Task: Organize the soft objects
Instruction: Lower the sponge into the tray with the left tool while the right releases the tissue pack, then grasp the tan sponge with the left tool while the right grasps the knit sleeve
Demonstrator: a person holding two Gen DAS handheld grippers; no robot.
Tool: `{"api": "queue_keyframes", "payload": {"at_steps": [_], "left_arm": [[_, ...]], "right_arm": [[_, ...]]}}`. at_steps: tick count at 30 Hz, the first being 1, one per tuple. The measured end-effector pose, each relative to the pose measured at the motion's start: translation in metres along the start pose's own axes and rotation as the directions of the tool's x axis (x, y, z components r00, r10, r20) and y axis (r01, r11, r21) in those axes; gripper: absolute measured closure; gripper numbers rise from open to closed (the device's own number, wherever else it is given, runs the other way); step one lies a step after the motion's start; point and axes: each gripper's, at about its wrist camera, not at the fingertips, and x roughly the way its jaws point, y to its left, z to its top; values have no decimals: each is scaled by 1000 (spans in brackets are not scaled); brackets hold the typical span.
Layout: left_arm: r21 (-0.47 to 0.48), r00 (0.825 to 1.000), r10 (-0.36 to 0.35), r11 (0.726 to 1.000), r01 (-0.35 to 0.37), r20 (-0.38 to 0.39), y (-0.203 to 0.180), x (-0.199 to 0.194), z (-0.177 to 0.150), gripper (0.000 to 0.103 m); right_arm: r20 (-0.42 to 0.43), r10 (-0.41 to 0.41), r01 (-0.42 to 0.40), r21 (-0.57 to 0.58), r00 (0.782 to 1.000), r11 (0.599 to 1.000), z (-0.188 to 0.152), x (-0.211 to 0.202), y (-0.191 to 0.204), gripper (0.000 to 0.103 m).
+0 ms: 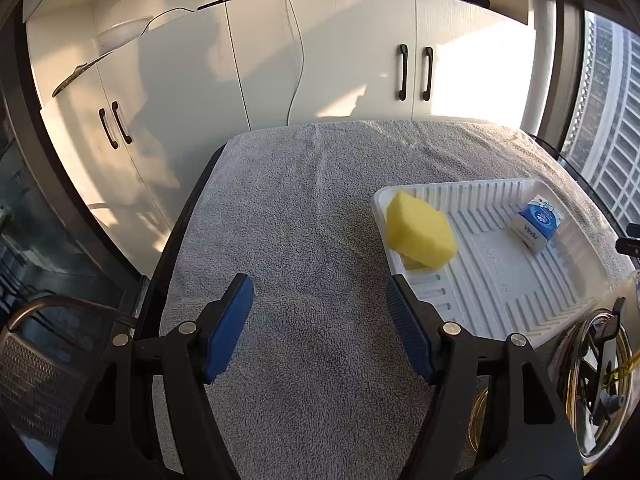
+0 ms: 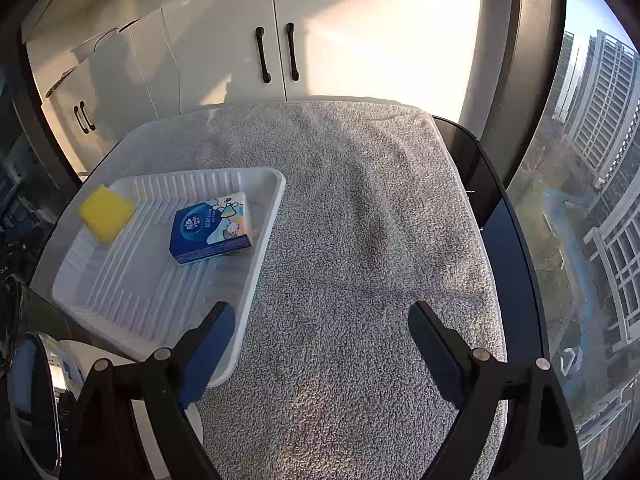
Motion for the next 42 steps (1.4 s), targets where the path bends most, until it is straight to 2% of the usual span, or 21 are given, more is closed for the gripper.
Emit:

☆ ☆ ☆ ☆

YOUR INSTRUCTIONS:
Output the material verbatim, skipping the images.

YOUR SOLUTION:
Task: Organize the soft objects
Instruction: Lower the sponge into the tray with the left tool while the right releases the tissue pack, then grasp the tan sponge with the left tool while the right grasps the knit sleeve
Demonstrator: a person holding two Gen DAS handheld grippers; no robot.
Tool: `{"api": "queue_keyframes", "payload": {"at_steps": [_], "left_arm": [[_, ...]], "right_arm": [[_, ...]]}}`. at_steps: tick count at 30 Hz, the first being 1, one per tuple. The measured end-effector pose, each relative to the pose measured at the motion's start: translation in metres along the start pose's own axes and rotation as the directions of the tool's x axis (x, y, z components r00, r10, r20) and y axis (r01, r11, r21) in those axes; gripper: absolute measured closure; gripper numbers rise from open to closed (the device's own number, wherever else it is given, runs the other way); step one lies a step after the motion's start; point and axes: each gripper's, at about its wrist camera, not at the fingertips, and x roughly the way its jaws point, y to its left, z to its top; values have no decimals: each is scaled by 1000 (spans in brackets are not scaled); brackets hold the typical span.
Layout: left_arm: r21 (-0.47 to 0.48), r00 (0.825 to 1.000), r10 (-0.36 to 0.35), r11 (0.726 to 1.000), r01 (-0.35 to 0.37), r20 (-0.38 to 0.39), y (-0.203 to 0.180), x (-0.199 to 0.194), z (-0.177 to 0.150), gripper (0.000 to 0.103 m); right_arm: r20 (-0.42 to 0.43), r10 (-0.41 to 0.41), r01 (-0.42 to 0.40), r21 (-0.57 to 0.58), r00 (0.782 to 1.000), r11 (0.599 to 1.000), z (-0.188 to 0.152), x (-0.211 to 0.202), y (-0.191 to 0.204), gripper (0.000 to 0.103 m).
+0 ms: 
+0 ms: 
Motion for the next 42 steps (1.4 s), targets where the path bends most, until it is straight to 2% of the usual span, or 21 are given, more is closed for the gripper.
Emit:

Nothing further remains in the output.